Our Backyard: Stubborn to a Fault
Alameda’s refusal to settle lawsuits with a housing developer could cost the city nearly $30 million.
By: Robert Gammon
Alameda Magazine
The decision was a no-brainer. Alameda could settle two legal cases with a housing developer, thereby allowing the developer to build a project that the city effectively approved in 2010 while enabling Alameda to keep nearly $30 million in developer fees over the next few decades. Or the city could press on with its legal fight and risk losing all that money, knowing that a judge had already said he intended to rule against Alameda.

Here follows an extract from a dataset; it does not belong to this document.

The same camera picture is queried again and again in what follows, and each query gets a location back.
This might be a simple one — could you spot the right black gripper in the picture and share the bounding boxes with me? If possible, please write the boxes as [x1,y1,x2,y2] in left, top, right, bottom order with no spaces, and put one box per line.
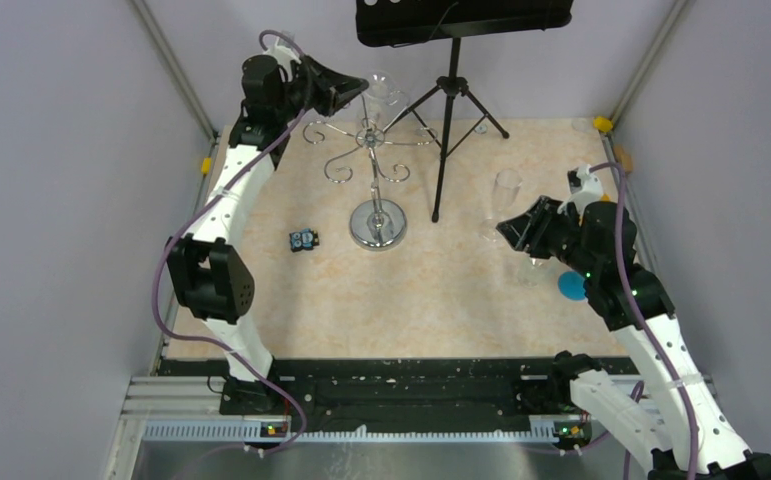
[497,195,600,278]

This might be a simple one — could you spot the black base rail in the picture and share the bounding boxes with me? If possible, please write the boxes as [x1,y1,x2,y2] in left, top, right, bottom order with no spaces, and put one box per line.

The first option was the obvious choice, but the city council and City Attorney Janet Kern picked option two. And sure enough, on Jan. 31, Alameda County Judge Frank Roesch ruled against the city, invalidating most of the developer impact fee program, a decision that threatens to cost Alameda nearly $30 million.

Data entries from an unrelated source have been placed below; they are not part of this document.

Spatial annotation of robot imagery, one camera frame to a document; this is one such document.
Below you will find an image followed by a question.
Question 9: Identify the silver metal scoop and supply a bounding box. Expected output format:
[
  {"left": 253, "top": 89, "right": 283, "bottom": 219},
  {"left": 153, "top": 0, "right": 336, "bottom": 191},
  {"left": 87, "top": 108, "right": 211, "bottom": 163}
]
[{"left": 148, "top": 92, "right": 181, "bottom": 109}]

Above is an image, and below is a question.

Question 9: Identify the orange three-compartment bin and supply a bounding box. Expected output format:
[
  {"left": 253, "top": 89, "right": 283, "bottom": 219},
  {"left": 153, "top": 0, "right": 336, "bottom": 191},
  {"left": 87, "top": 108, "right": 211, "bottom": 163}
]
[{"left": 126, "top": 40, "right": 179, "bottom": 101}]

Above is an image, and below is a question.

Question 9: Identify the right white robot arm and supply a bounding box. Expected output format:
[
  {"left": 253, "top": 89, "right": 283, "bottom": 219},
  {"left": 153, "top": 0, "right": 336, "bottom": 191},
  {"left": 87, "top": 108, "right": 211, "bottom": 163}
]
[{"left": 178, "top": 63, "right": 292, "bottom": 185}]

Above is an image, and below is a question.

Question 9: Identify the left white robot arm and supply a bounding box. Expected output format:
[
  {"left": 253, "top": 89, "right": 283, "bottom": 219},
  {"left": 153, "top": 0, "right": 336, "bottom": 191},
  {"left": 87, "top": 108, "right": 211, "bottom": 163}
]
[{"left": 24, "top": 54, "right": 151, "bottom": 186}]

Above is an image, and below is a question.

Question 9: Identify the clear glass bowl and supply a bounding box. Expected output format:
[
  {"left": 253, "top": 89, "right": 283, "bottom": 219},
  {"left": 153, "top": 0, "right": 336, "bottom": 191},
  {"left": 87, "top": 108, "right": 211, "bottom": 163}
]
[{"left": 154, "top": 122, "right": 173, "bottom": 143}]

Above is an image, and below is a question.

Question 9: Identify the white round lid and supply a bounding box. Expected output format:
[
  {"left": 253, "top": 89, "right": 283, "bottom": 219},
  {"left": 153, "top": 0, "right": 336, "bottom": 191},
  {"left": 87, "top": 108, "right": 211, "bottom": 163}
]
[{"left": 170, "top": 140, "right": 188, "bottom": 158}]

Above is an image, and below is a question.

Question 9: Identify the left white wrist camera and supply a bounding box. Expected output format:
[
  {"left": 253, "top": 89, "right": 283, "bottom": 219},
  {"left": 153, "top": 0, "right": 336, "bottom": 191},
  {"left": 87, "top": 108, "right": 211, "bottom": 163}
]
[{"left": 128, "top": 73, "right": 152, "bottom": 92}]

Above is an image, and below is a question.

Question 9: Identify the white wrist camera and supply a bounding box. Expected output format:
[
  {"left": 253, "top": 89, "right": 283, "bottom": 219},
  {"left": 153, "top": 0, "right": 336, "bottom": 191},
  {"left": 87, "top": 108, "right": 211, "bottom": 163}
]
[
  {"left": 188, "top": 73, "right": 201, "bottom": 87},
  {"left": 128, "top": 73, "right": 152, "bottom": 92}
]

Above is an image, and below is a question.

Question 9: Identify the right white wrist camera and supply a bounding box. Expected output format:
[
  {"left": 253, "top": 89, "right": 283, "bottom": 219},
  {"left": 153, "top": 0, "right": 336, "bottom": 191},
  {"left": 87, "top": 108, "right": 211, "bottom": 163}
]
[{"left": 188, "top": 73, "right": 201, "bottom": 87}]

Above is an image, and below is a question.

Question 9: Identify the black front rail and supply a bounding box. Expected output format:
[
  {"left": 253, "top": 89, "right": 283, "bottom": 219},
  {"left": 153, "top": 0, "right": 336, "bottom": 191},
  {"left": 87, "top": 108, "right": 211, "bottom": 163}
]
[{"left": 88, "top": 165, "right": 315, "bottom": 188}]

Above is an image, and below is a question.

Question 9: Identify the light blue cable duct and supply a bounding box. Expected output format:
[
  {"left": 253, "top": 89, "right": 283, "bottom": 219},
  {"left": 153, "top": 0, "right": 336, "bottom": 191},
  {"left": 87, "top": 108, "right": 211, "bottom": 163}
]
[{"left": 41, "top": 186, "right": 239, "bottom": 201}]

Alameda’s stubbornness bewildered the attorneys for Boatworks, an Emeryville-based developer that wants to build 182 units of housing along the estuary. Thomas Roth, one of the attorneys for Boatworks, said the city never expressed an interest in settling the cases—not even after Judge Roesch said on Dec. 1 that he was going to rule against Alameda.

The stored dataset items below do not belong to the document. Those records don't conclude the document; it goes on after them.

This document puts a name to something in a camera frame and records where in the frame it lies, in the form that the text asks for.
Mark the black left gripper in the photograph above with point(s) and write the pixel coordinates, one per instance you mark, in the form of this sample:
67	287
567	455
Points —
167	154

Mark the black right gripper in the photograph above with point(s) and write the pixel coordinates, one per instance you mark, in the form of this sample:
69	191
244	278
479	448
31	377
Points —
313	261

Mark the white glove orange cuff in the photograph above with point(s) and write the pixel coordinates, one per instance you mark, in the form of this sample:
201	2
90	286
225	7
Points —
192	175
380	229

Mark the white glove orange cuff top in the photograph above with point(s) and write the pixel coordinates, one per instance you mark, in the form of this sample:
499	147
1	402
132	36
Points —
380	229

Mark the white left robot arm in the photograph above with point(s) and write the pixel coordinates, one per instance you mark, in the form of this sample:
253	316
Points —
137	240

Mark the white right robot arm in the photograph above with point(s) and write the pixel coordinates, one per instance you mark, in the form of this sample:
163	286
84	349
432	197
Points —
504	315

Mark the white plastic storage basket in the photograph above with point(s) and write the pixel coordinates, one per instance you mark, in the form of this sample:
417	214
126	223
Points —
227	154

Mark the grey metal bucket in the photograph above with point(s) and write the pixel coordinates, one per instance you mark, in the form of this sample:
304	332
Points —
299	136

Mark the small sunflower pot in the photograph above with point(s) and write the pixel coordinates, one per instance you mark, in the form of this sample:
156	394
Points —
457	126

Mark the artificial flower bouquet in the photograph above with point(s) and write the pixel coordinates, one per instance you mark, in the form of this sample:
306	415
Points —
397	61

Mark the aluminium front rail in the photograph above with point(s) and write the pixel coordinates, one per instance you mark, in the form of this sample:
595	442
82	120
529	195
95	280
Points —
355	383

Roesch’s ruling centered on Alameda’s decision in 2014 to raise the fees that developers pay the city by 300 percent. City officials said they needed the higher fees to buy 20 acres of parkland at a cost of $28.5 million, plus pay an additional $10.5 million in upgrades on that land. Boatworks then sued to overturn the fees, arguing that the city was engaging in a bait-and-switch, because it never intended to purchase the 20 acres of parkland, since it was receiving the land for free from the Navy at Alameda Point. Roesch agreed with Boatworks and threw out the portion of the developer fee that was to be used to buy parkland—$28.5 million. (The other legal case with Boatworks involves a suit over the housing project itself. Another judge ruled against the city in that case, and the city has appealed.)
In an earlier interview, Kern said the city would either appeal Roesch’s ruling or redo the analysis—known as a Nexus Study—that it used to justify the $28.5 million in developer fees. But Roth said a new Nexus Study won’t be able to re-establish $28.5 million in developer fees, because Alameda still has no plans to buy 20 acres of parkland. “There’s no accounting magic that they can do,” he said.
No, unfortunately, there isn’t.
Our Backyard is an occasional column by senior editor Robert Gammon.
This column appears in the March edition of Alameda Magazine.